* _What you are asked to do_:
When you reach the line containing "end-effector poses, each", stop after it; until then, copy each line of the listing exactly, starting with the first.

(Beginning of Exercise data)

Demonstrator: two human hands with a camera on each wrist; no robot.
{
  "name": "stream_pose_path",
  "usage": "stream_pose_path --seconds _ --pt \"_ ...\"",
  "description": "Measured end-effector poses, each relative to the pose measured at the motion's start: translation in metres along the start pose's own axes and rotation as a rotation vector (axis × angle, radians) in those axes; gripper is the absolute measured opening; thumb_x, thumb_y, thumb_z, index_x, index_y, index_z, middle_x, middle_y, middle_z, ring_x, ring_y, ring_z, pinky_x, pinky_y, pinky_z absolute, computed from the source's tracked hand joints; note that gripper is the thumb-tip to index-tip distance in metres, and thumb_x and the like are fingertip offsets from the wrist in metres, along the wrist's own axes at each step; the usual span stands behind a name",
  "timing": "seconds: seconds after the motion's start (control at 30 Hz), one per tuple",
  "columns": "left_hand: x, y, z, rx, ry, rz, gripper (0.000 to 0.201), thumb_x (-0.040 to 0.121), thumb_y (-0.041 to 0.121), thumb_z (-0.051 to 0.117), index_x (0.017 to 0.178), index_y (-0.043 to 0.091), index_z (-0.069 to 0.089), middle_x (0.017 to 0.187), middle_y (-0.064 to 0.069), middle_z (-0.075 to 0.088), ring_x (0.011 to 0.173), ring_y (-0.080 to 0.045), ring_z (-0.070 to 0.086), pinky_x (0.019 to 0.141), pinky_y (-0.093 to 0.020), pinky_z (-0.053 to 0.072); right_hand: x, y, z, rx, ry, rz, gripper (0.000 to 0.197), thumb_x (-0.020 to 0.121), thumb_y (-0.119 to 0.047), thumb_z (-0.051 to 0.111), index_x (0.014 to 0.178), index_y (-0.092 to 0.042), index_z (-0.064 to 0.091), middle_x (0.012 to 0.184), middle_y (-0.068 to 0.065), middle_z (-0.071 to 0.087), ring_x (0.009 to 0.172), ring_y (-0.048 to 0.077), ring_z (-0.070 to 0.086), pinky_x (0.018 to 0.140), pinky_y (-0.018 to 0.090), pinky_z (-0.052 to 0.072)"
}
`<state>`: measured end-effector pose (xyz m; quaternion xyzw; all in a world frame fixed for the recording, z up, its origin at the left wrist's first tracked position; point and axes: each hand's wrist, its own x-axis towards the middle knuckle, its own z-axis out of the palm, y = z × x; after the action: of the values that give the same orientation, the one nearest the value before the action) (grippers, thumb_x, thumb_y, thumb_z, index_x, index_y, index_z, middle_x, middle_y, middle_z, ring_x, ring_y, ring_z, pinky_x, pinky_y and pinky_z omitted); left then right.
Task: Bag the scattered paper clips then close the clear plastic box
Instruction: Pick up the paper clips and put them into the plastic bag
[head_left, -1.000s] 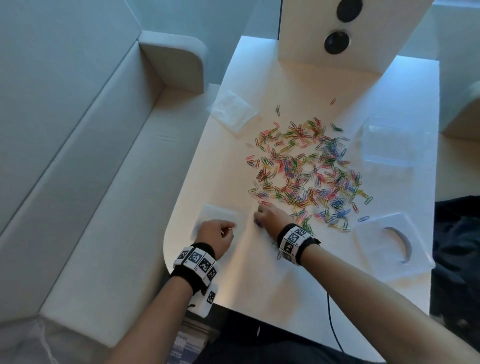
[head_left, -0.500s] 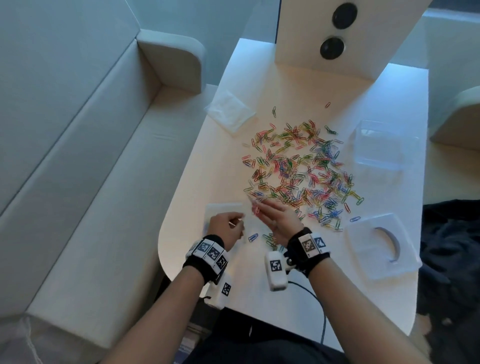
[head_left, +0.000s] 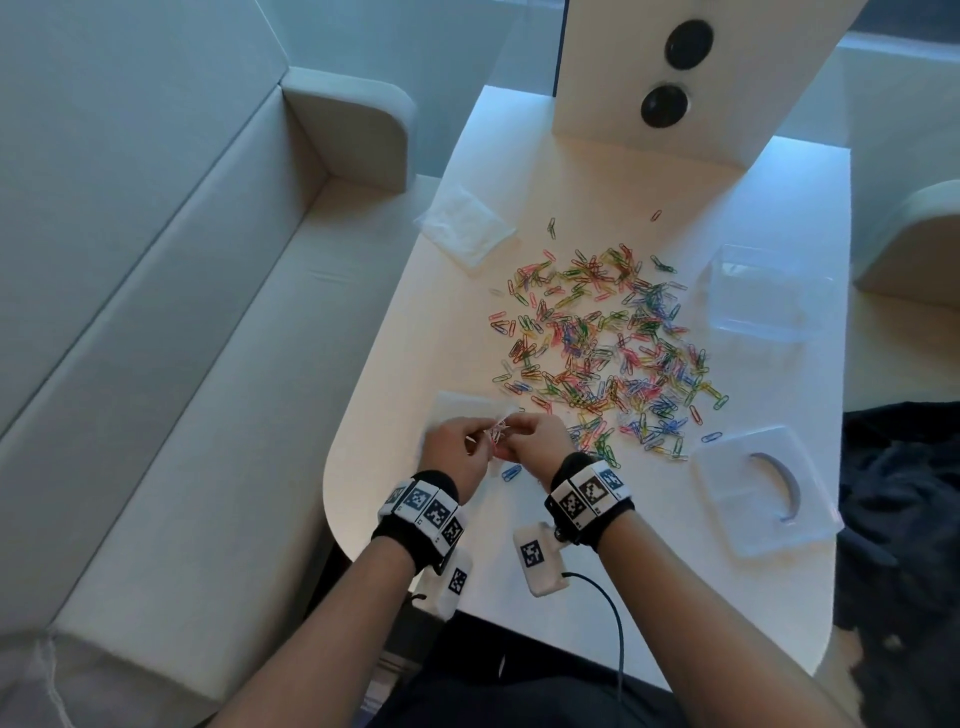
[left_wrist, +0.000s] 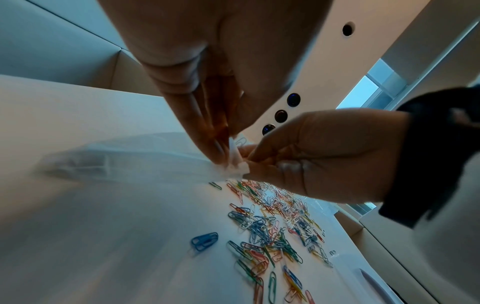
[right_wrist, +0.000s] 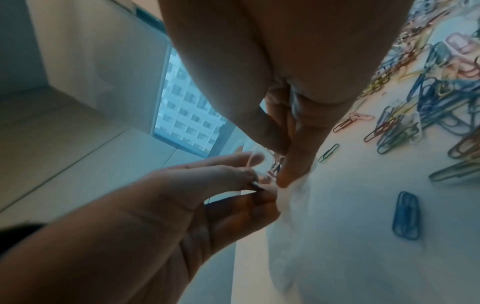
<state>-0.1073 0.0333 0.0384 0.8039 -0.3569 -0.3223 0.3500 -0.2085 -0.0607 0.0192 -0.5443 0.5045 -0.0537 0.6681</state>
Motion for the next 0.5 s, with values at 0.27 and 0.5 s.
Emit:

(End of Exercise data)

* _Result of the task_:
Demonstrator: two human hands with a camera on each wrist; no robot.
{
  "name": "stream_pose_path",
  "usage": "stream_pose_path --seconds _ --pt \"_ ...\"",
  "description": "Measured end-effector poses, each relative to the pose measured at the motion's start: translation in metres along the start pose's own axes and rotation as a rotation vector (axis × angle, radians) in those axes; gripper is the absolute measured opening; thumb_x, thumb_y, thumb_z, index_x, index_y, index_z, middle_x, middle_y, middle_z, ring_x, ring_y, ring_z, pinky_x, pinky_y, pinky_z absolute, computed from the source's tracked hand joints; note that gripper is the thumb-tip to index-tip distance in metres, and thumb_x and the like are fingertip offsets from the wrist in metres, along the wrist's own axes at each step; the usual span stands behind a name",

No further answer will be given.